ImmunityBio Plunges 23% After FDA Warning Over Anktiva Claims
Regulator says promotional materials overstated cancer therapy's effectiveness in third compliance action
ImmunityBio shares plunged 23% on Tuesday after the US Food and Drug Administration issued a warning letter accusing the company of making false and misleading promotional claims about its flagship bladder cancer treatment, Anktiva.
The stock dropped $2.18 to $7.22, wiping more than $2.6bn from the company's $8.7bn market capitalization, according to market data. The steep decline came after the FDA's Office of Prescription Drug Promotion found that a television advertisement and a podcast featuring top executives overstated the therapy's effectiveness beyond its approved uses.

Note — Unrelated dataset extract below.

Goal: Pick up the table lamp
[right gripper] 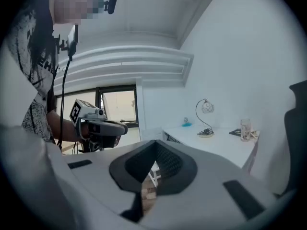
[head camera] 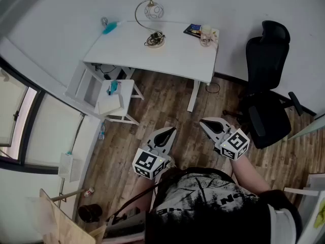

The promotional materials, which featured chief executive Richard Adcock and executive chairman Dr. Patrick Soon-Shiong, suggested that Anktiva could "treat all cancers," prevent cancer in individuals exposed to radiation, and serve as a single injection treatment, according to an analysis by Investing.com. However, the drug is specifically approved only for adult patients with BCG-unresponsive non-muscle invasive bladder cancer with carcinoma in situ, and must be administered directly into the bladder in combination with BCG therapy.
"These representations were not supported by clinical data," the FDA stated in the warning letter, noting that the company failed to properly present risk information and omitted material facts about the drug's approved indication.
The regulatory action marks the third time the FDA has communicated with ImmunityBio regarding similar promotional issues. The agency had previously sent "untitled letters" to the company's subsidiary, Altor BioScience, in September 2025 and January 2026 concerning misleading claims on its websites about Anktiva.
ImmunityBio has been given 15 working days to respond to the warning letter with a plan to address the violations and implement corrective communications for audiences who received the misleading promotional materials, according to the FDA's notice.
The enforcement action poses significant risks to the company's commercial strategy for Anktiva, its first FDA-approved therapy and primary revenue driver. The company reported $113.3m in trailing twelve-month revenue but remains unprofitable with a loss of $0.38 per share and negative book value of $0.50 per share, according to company filings.
Despite the regulatory setback, analysts maintain bullish expectations for the stock. The consensus price target sits at $14.80, more than double Tuesday's closing price, with four analysts rating it a buy—including one strong buy—according to market data. However, the governance concerns raised by the repeated FDA violations could test that confidence.
The warning letter highlights broader challenges in biotechnology commercialization, where companies face intense pressure to drive adoption of innovative therapies while navigating strict promotional regulations. Anktiva represents a novel immunotherapy approach for patients with limited treatment options, making accurate communication about its capabilities critical for physician and patient trust.
ImmunityBio's insider ownership stands at 63.7%, one of the highest levels in the biotechnology sector, while institutional ownership remains relatively low at 16.9%. The stock had previously rallied to a 52-week high of $12.43 before Tuesday's steep decline, reflecting investor enthusiasm for the company's cancer immunotherapy platform.
The company did not immediately respond to requests for comment on the FDA warning or its plans for corrective action.